Return all lines from the listing below that include the word "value".

◆ Material provided
- Opening Delimiter -
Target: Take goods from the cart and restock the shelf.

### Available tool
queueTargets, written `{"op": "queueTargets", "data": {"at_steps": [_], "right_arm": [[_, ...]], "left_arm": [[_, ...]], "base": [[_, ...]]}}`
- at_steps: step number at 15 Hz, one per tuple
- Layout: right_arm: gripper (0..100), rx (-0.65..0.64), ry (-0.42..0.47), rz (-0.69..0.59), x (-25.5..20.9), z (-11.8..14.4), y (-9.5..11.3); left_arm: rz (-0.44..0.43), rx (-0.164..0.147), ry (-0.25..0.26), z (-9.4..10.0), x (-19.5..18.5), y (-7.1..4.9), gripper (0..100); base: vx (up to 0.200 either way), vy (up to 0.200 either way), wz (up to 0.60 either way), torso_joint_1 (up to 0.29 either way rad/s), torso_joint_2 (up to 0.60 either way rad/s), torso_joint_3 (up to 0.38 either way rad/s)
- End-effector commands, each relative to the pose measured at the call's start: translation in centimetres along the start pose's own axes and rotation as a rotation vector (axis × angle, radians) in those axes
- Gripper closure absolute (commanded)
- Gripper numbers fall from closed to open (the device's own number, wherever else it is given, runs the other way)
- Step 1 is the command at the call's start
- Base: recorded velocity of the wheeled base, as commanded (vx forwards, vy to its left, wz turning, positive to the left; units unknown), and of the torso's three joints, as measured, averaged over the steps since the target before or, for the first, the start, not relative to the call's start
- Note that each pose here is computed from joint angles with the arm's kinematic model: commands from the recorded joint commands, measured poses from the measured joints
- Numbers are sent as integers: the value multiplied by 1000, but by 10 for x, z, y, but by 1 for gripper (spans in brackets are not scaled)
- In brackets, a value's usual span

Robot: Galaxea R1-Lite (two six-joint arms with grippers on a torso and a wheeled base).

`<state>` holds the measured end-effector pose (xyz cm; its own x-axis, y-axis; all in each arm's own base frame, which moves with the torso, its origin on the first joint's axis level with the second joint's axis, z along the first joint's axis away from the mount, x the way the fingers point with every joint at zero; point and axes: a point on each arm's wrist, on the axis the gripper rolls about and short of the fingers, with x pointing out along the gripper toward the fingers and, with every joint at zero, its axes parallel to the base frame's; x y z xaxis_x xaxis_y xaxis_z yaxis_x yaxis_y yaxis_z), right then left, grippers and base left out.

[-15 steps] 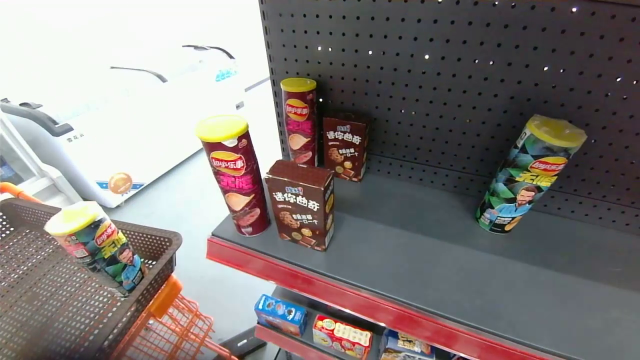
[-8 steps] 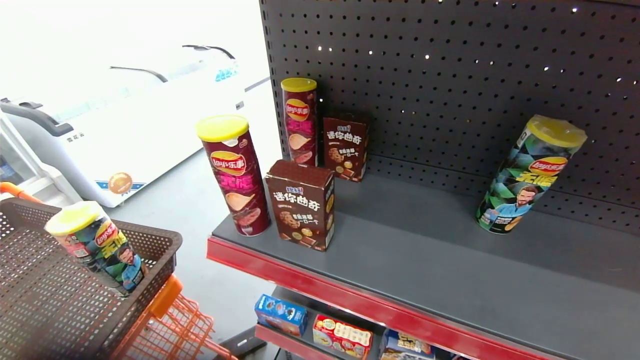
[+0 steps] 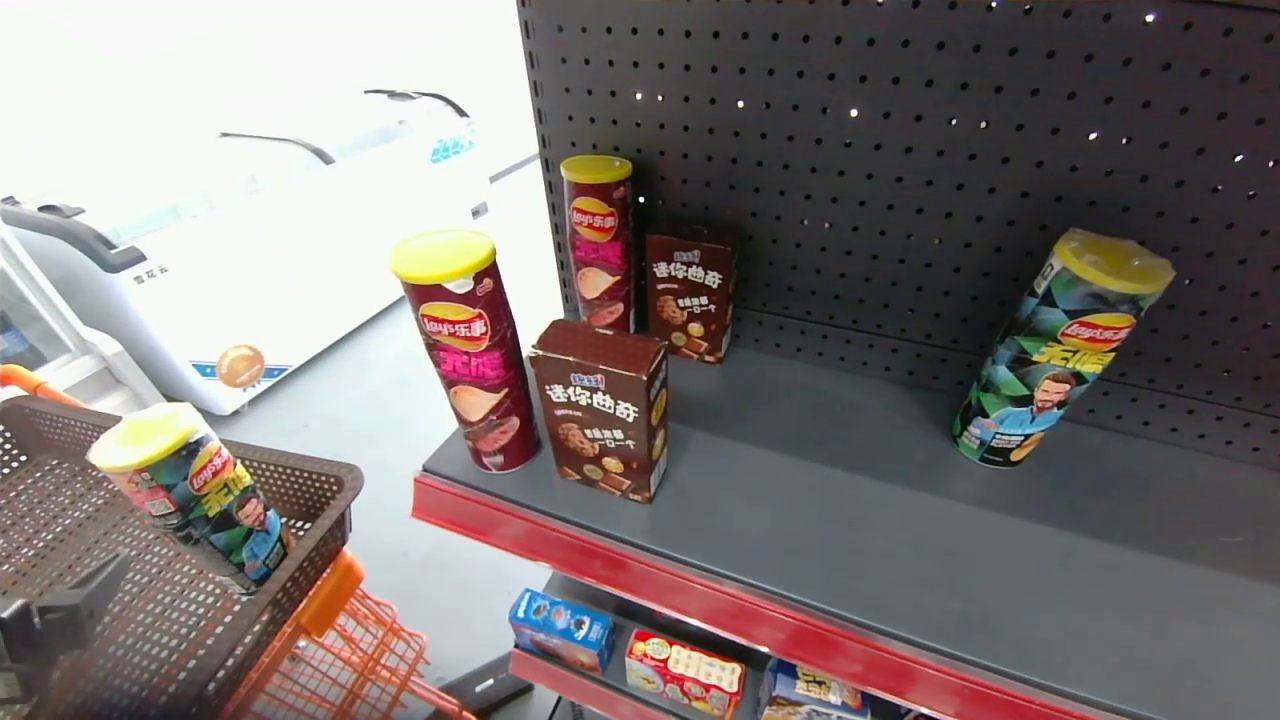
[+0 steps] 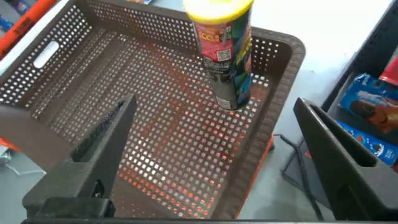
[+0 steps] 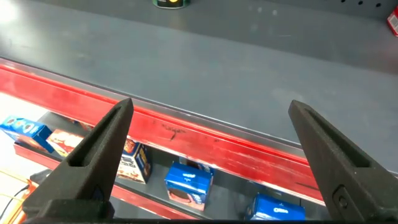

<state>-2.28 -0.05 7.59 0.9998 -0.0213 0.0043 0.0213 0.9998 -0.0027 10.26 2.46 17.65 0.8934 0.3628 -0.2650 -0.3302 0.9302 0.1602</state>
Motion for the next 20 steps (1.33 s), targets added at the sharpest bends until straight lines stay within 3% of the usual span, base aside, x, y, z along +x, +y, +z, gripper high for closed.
{"op": "queueTargets", "data": {"at_steps": [1, 6, 12, 20], "right_arm": [[0, 0, 0, 0, 0, 0, 0], [0, 0, 0, 0, 0, 0, 0], [0, 0, 0, 0, 0, 0, 0], [0, 0, 0, 0, 0, 0, 0]], "left_arm": [[-4, -13, 122, -7, 36, -6, 0], [-57, -92, 146, -11, 80, -15, 0], [-21, -109, 143, -18, 108, -11, 0], [-93, -136, 156, -23, 145, -6, 0]], "base": [[0, 0, 0, 0, 0, 0], [0, 0, 0, 0, 0, 0], [0, 0, 0, 0, 0, 0], [0, 0, 0, 0, 0, 0]]}}
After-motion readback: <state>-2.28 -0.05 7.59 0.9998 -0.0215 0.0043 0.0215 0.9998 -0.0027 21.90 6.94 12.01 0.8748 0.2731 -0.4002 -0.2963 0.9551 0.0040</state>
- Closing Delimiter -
◆ Result of this task
- Numbers are sent as integers: the value multiplied by 1000, but by 10 for x, z, y, but by 1 for gripper (spans in brackets are not scaled)
- In brackets, a value's usual span

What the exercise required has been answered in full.